A forgotten sound from the deep has resurfaced and it is rewriting what scientists know about whales. Scientists have uncovered the oldest known recording of a whale song, captured nearly eight decades ago in 1949. Hidden on a lost disc, the sound is now making waves in modern science.
A Discovery Hidden in Plain Sight
The recording belongs to a humpback whale in March 1949. It was found in archives at the Woods Hole Oceanographic Institution in Falmouth, Massachusetts. Stored on an outdated audograph disc, the recording had been unnoticed for years.

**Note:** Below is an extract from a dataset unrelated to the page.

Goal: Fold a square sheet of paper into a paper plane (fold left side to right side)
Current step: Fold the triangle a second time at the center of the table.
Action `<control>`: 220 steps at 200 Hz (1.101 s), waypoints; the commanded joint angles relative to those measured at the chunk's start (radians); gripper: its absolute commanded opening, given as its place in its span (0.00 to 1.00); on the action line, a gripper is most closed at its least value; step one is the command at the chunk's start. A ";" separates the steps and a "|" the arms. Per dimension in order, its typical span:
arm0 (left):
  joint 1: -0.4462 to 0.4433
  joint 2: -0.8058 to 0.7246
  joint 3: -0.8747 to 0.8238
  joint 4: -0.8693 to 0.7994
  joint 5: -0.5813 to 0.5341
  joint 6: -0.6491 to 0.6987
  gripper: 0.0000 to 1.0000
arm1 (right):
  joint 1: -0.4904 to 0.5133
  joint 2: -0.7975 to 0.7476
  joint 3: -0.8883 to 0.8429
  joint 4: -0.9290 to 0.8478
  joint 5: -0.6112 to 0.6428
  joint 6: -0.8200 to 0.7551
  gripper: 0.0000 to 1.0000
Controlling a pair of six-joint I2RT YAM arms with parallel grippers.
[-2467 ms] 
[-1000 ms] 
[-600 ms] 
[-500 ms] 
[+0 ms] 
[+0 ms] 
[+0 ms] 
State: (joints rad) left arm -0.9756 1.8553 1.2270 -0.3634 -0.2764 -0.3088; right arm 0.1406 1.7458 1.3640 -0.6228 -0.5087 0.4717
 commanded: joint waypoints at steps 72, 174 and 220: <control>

No one realised what it truly was. What seemed like random underwater noise is now confirmed. This is a whale, singing in the mid-20th century.
Recorded by Accident
The sound was not meant to be captured. Researchers were conducting underwater experiments near Bermuda. They were studying acoustics, not marine life when this weird noise came from the sea.
The scientists recorded this sound and never paid attention to what this noise was. Only decades later did scientists recognise its true origin.
Listening to an Ocean That No Longer Exists
What makes this discovery remarkable is not just its age, but what it represents. The 1949 recording captures the voice of a whale in an era before the modern explosion of global shipping, industrial noise and underwater disturbance.
In essence, it is a snapshot of the ocean’s original acoustic environment. Today, the seas are filled with the constant hum of engines, drilling and human activity. For scientists, this rediscovered sound offers a rare “before” picture.
So, Whales do sing!
Whales rely heavily on sound. Their songs are not simple melodies--they are the instruments of life, or rather of navigation, copulation and socialisation. By doing a comparison of a recording of the whale songs in the past few decades with current sounds, the researchers are hoping to learn new information on the enigmatic creatures.
An Omnibus History, A Lost Tape
The simplicity of this story is the most notable feature. The recording remained unknown, concealed in a perilous place of sight, over 70 years. But inside it there is the voice of a dead ocean.
But now, when more than ever scientists are listening, that forgotten echo can be used to aid the desperate search to save the endangered symphony of life that continues to play beneath the surface.